Lamp Free Projectors
Lamp-free solid-state light-sources
1. LED projector– although this has been on the market for some time, it has a major advantage of its 30 000-hour lifecycle. Unfortunately, the brightness limitation means it’s only suitable for darkened rooms.
2. LED/laser hybrid projector – these use a combination of LEDs and a laser diode, making them a bit brighter and pricier as well.
3. Laser phosphor projector – these use a single blue laser that shines into a phosphor wheel creating a yellow light. The blue light passes through, and the yellow shines into a colour wheel to create red and green. The improved brightness makes them ideal for corporate, educational and professional use.
4. RGB or direct laser projector – these are extremely bright, using three individual lasers – one each for red, green, and blue.
Projectors use red, green and blue light to create every colour that is viewed on the screen. A traditional projector lamp creates white light, most of which has to be absorbed or blocked so that the red, green and blue parts remain and are projected onto the screen. However, the laser projectors create only the exact colours that are needed, which means less power is wasted.
Lamp-free projectors also achieve enhanced colours – richer, deeper and vaster – than the traditional lamp projectors. This is because they can be constructed to create whatever wavelength of light is required meaning wider colour gamuts are possible without brightness issues.
And, unlike the traditional lamp projectors, lamp-free projectors can turn on and off almost instantly. There is very little waiting time for warming up and cooling down which means a dynamic contrast ratio potential for darker scenes or images.
Read More: 6 Advantages of Lamp Free Projectors
Because the laser of the projector passes through a phosphor of diffuser wheel, the light from the projection lens complies with necessary safety standards, and there is no risk of retina damage, unless users intentionally stare into the lens directly for prolonged periods.
The latest lamp-free projectors are much ‘greener’ technology because of their energy and cost-saving benefits, as well as materials used.

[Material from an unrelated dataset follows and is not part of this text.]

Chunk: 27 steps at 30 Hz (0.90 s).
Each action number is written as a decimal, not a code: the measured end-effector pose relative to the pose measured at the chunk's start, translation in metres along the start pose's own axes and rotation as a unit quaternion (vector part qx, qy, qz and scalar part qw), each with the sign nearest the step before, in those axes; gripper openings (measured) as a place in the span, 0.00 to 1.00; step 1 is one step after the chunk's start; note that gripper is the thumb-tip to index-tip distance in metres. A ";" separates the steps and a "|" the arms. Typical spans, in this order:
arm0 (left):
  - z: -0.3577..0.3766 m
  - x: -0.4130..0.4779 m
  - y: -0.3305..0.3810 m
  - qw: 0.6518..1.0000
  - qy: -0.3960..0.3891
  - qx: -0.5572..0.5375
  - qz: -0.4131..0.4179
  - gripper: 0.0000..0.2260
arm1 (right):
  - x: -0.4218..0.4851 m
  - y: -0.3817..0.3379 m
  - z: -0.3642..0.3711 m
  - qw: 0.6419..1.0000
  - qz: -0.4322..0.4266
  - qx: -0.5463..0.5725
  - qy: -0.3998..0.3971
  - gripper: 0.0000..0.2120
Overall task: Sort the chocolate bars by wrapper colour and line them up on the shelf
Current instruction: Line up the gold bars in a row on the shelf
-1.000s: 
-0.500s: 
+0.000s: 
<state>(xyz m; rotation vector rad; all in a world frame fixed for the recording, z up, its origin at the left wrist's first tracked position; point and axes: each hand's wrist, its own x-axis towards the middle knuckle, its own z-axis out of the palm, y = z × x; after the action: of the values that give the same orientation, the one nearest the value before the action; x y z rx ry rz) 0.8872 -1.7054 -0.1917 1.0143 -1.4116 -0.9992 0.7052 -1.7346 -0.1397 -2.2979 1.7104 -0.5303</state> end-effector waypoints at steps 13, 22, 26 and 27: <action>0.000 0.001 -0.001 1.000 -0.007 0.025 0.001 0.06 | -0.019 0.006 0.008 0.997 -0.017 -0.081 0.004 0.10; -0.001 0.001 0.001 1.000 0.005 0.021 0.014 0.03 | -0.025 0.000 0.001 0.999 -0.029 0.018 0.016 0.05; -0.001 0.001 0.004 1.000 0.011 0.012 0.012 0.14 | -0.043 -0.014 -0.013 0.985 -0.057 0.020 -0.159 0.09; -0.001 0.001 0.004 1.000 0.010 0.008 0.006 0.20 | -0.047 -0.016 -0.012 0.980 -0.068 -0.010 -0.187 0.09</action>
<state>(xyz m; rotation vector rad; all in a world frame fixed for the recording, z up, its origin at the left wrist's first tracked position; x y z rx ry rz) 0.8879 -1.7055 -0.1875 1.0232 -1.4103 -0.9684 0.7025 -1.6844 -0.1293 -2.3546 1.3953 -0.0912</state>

- There is no mercury as found in the traditional lamp projectors, making them better for the environment.
- The lamp-free projector consumes about 50% less electricity than the lamp projector.
- The dust-resistance saves on future servicing costs.
- There is no need for lamp replacement which saves on future replacement costs.
There are a range of lamp-free projectors on the market and, while they all have numerous benefits over the traditional lamp projector, it’s important to get professional insights into the quality and ability of each to ensure you’re getting the best lamp-free projector for your use.